▸ What you should do
Take the line that contains "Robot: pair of" and each one after it through the last line below, and retype them exactly. Leave out the pictures.
--- START ---
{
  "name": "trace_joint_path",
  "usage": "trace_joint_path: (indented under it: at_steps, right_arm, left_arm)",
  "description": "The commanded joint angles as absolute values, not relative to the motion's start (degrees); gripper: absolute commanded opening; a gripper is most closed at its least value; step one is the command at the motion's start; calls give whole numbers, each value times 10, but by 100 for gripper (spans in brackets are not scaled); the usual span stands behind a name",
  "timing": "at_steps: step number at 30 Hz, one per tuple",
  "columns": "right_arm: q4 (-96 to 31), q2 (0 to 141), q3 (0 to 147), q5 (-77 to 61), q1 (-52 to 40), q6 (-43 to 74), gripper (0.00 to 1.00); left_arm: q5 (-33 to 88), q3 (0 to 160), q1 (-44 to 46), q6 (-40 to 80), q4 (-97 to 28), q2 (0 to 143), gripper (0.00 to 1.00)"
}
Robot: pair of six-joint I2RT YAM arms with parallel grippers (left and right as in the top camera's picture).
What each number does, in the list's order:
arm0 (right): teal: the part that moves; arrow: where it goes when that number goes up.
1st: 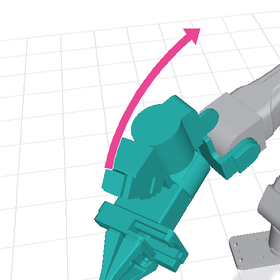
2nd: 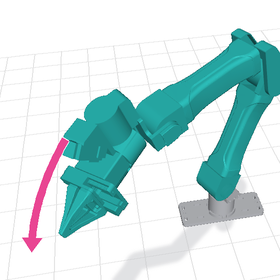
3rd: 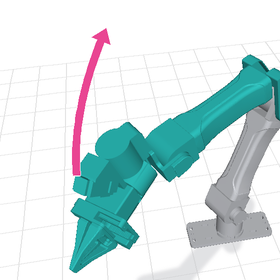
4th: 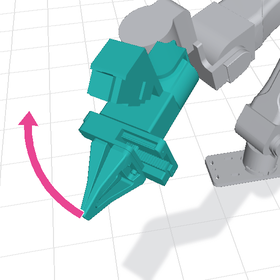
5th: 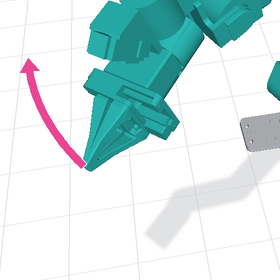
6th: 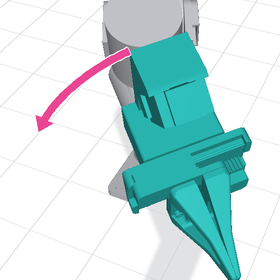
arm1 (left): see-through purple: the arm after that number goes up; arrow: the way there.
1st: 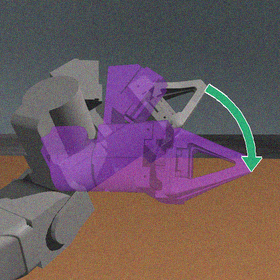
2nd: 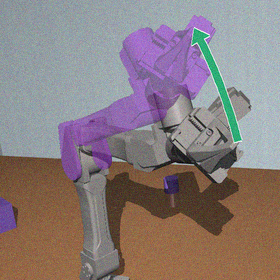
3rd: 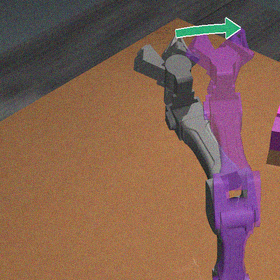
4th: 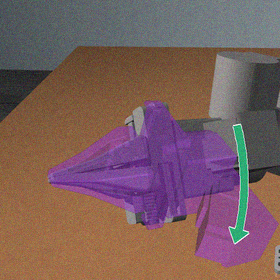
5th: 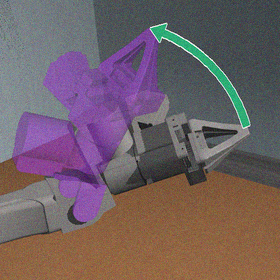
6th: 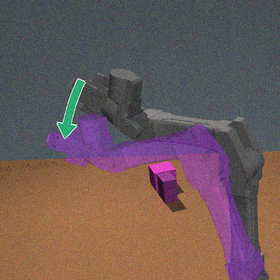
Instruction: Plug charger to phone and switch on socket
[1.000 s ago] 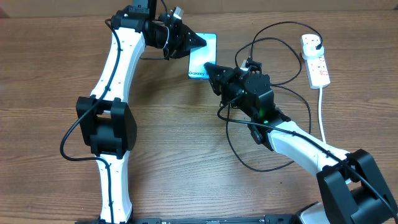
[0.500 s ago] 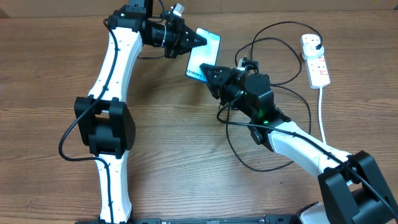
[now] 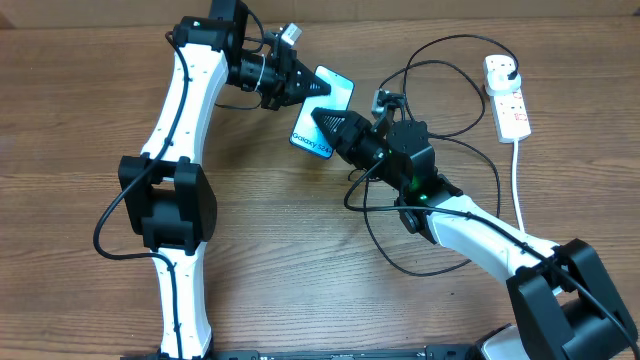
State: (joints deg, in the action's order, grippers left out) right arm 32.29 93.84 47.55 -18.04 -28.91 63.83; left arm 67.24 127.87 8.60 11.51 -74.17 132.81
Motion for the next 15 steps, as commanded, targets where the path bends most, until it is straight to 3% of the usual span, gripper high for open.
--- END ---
▸ Written answer
Robot: pair of six-joint I2RT YAM arms with parallel grippers (left and right as in the top camera's picture).
What each number does, in the list's order:
arm0 (right): teal: the part that moves; arrow: where it goes when that number goes up.
1st: 
2nd: 
3rd: 
4th: 
5th: 
6th: 
arm1 (left): see-through purple: the arm after that number goes up; arrow: the way there.
1st: 
2nd: 
3rd: 
4th: 
5th: 
6th: 
Instruction: Plug charger to phone and switch on socket
[1.000 s ago] 
[0.500 s ago] 
[now] 
State: (joints deg, in the action's order, grippers left out) right arm 32.29 93.84 47.55 -18.04 -28.91 63.83; left arm 67.24 127.87 8.60 11.51 -74.17 132.81
Motion for the next 15 steps, as commanded, targets where the path bends most, until it is straight to 3% of the usual span, gripper high for open.

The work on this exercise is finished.